Теодор собрал тарелки и спросил:
— Второе или десерт?
— Десерт, — решил я. — И сразу в спальню. А еще растопи котел, приму ванну.
— Как скажете, виконт.
Дворецкий понес грязную посуду на кухню, а я направился вслед за Елизаветой—Марией. Только шагнул в гостиную и замер как вкопанный — в лицо смотрело острие снятой со стены сабли.
— Защищайтесь! — произнесла девушка, но сразу отступила, развернулась и уверенным движением раскрутила клинок, да так, что загудел вспоротый полосой заточенной стали воздух.
— Убери, — попросил я.
Елизавета—Мария глянула на меня с нескрываемой усмешкой, но все же вернула саблю на ее место над камином.

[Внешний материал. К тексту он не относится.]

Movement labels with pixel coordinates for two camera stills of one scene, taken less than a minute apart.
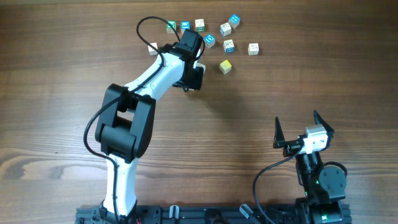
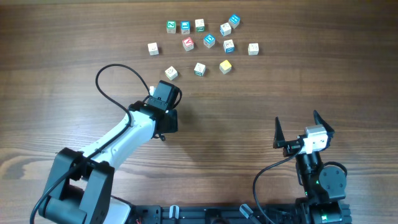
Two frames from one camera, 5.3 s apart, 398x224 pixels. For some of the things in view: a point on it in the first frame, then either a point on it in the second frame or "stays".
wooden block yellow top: x=225 y=67 stays
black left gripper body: x=193 y=81 → x=172 y=124
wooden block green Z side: x=201 y=65 stays
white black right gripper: x=291 y=146 stays
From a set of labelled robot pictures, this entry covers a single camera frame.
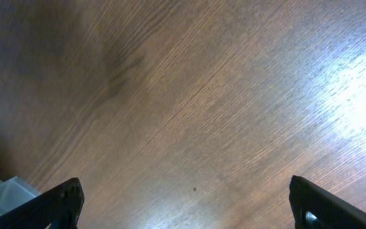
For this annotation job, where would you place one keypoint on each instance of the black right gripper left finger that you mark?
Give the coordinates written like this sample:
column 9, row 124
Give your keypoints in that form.
column 59, row 207

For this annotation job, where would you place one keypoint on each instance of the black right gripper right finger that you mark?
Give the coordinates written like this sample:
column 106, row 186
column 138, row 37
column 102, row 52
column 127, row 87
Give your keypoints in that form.
column 314, row 207

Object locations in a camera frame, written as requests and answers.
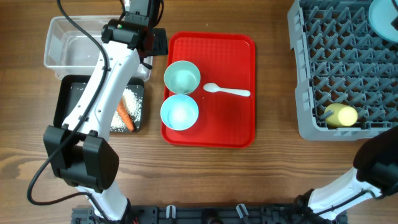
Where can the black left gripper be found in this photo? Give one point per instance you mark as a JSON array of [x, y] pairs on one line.
[[161, 48]]

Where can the green bowl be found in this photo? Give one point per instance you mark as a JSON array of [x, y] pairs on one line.
[[182, 77]]

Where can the white plastic spoon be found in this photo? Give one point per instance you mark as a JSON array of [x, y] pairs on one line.
[[213, 88]]

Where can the light blue bowl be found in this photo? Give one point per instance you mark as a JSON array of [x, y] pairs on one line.
[[179, 112]]

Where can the orange carrot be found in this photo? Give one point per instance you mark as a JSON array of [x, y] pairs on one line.
[[122, 111]]

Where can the yellow cup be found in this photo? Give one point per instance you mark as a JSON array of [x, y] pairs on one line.
[[341, 115]]

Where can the light blue plate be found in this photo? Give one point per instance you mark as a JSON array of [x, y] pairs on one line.
[[383, 19]]

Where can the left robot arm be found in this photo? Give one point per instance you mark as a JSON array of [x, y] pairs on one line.
[[78, 150]]

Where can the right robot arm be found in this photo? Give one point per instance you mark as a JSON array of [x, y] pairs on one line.
[[373, 175]]

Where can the black waste tray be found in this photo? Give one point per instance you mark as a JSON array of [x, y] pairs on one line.
[[71, 90]]

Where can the grey dishwasher rack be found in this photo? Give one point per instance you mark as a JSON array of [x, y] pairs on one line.
[[340, 59]]

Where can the white rice pile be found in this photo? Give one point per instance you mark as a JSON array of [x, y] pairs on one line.
[[133, 100]]

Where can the clear plastic bin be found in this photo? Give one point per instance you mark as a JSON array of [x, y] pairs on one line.
[[70, 52]]

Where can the red plastic tray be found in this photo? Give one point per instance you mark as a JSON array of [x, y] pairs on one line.
[[228, 60]]

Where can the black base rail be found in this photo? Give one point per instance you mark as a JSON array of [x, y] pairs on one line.
[[266, 214]]

— Не фехтуешь? — спросила она.
— Нет.
— И почему же?
— Если ты приблизился к противнику на расстояние удара клинком, то совершенно бездарно потратил последние мгновения своей жизни. Так обычно говорил отец.
— И ты с ним согласен?
Я кивнул:
— Целиком и полностью.
— Редкостное благоразумие.
— Это наследственное, — пожал я плечами, еще раз поблагодарил девушку за прекрасный ужин и поднялся в спальню, куда Теодор уже принес поднос с чайником и корзинкой бисквитного печенья.